[Collected data]

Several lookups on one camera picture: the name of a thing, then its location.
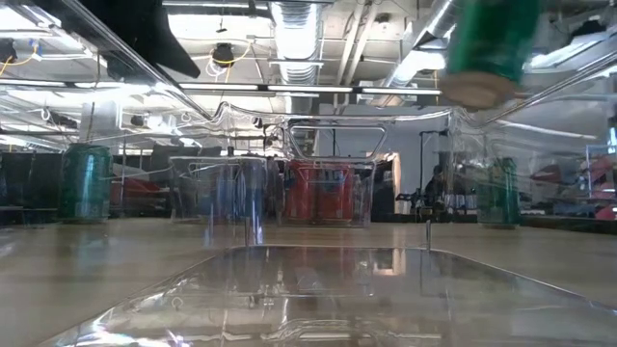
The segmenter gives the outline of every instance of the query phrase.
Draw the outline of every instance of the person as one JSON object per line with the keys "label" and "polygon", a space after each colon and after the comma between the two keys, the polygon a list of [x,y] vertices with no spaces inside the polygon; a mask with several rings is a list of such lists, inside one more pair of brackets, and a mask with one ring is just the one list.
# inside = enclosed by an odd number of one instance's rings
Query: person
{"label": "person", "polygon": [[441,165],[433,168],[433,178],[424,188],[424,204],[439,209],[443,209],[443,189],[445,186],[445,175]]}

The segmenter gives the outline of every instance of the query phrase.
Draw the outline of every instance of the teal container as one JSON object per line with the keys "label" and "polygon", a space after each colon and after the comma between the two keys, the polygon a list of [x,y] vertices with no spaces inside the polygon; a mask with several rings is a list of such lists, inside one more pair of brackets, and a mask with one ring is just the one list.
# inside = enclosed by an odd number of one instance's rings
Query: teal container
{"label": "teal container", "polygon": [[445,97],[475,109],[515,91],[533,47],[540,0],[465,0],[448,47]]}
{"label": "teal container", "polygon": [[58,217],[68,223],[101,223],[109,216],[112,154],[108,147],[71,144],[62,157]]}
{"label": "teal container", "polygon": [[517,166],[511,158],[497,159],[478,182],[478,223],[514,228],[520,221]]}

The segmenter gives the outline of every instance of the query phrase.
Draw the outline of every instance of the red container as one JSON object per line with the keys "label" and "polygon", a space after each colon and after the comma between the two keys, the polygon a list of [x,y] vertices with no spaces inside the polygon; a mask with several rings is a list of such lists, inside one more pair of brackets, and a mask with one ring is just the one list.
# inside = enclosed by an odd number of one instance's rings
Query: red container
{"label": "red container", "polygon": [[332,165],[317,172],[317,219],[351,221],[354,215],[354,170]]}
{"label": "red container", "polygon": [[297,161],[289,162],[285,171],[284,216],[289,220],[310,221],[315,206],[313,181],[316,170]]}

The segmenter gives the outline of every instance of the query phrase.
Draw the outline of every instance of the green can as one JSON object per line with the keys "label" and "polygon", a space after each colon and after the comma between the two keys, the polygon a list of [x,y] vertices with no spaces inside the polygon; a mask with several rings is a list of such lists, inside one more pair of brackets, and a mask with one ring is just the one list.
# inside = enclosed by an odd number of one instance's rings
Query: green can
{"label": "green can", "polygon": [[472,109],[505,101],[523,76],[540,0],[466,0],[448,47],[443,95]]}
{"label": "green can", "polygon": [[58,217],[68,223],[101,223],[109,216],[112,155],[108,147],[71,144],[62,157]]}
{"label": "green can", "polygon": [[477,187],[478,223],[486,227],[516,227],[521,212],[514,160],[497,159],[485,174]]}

Your instructions:
Once the pictures are set aside, output all of the data above verbatim.

Worked solution:
Several lookups on one camera picture: the name of a thing, then its location.
The segmenter gives the outline of every instance of the query phrase.
Draw the outline of every instance of the person as one JSON object per line with the keys "label" and "polygon", a space after each colon and after the comma between the two keys, the polygon a list of [x,y] vertices with no spaces inside the polygon; a mask with several rings is a list of such lists, inside one more pair of brackets, and a mask with one ring is just the one list.
# inside = enclosed by an odd number of one instance's rings
Query: person
{"label": "person", "polygon": [[441,165],[433,168],[433,178],[424,188],[424,204],[439,209],[443,209],[443,189],[445,186],[445,175]]}

The segmenter gives the outline of every instance of the query phrase.
Draw the outline of every instance of the teal container as one JSON object per line with the keys "label" and "polygon", a space after each colon and after the comma between the two keys, the polygon a list of [x,y] vertices with no spaces inside the polygon; a mask with several rings is a list of such lists, inside one more pair of brackets, and a mask with one ring is just the one list.
# inside = enclosed by an odd number of one instance's rings
Query: teal container
{"label": "teal container", "polygon": [[445,97],[475,109],[515,91],[533,47],[540,0],[465,0],[448,47]]}
{"label": "teal container", "polygon": [[58,217],[68,223],[101,223],[109,216],[112,154],[108,147],[71,144],[62,157]]}
{"label": "teal container", "polygon": [[517,166],[511,158],[497,159],[478,182],[478,223],[514,228],[520,221]]}

The segmenter gives the outline of every instance of the query phrase.
Draw the outline of every instance of the red container as one JSON object per line with the keys "label" and "polygon", a space after each colon and after the comma between the two keys, the polygon a list of [x,y] vertices with no spaces inside the polygon; a mask with several rings is a list of such lists, inside one more pair of brackets, and a mask with one ring is just the one list.
# inside = enclosed by an odd number of one instance's rings
Query: red container
{"label": "red container", "polygon": [[332,165],[317,172],[317,219],[351,221],[354,215],[354,170]]}
{"label": "red container", "polygon": [[297,161],[289,162],[285,171],[284,216],[289,220],[310,221],[315,206],[313,181],[316,170]]}

The segmenter gives the outline of every instance of the query phrase.
Draw the outline of every instance of the green can as one JSON object per line with the keys "label" and "polygon", a space after each colon and after the comma between the two keys, the polygon a list of [x,y] vertices with no spaces inside the polygon; a mask with several rings is a list of such lists, inside one more pair of brackets, and a mask with one ring is just the one list.
# inside = enclosed by an odd number of one instance's rings
Query: green can
{"label": "green can", "polygon": [[472,109],[505,101],[523,76],[540,0],[466,0],[448,47],[443,95]]}
{"label": "green can", "polygon": [[58,217],[68,223],[101,223],[109,216],[112,155],[108,147],[71,144],[62,157]]}
{"label": "green can", "polygon": [[477,187],[478,223],[486,227],[516,227],[521,212],[514,160],[497,159],[485,174]]}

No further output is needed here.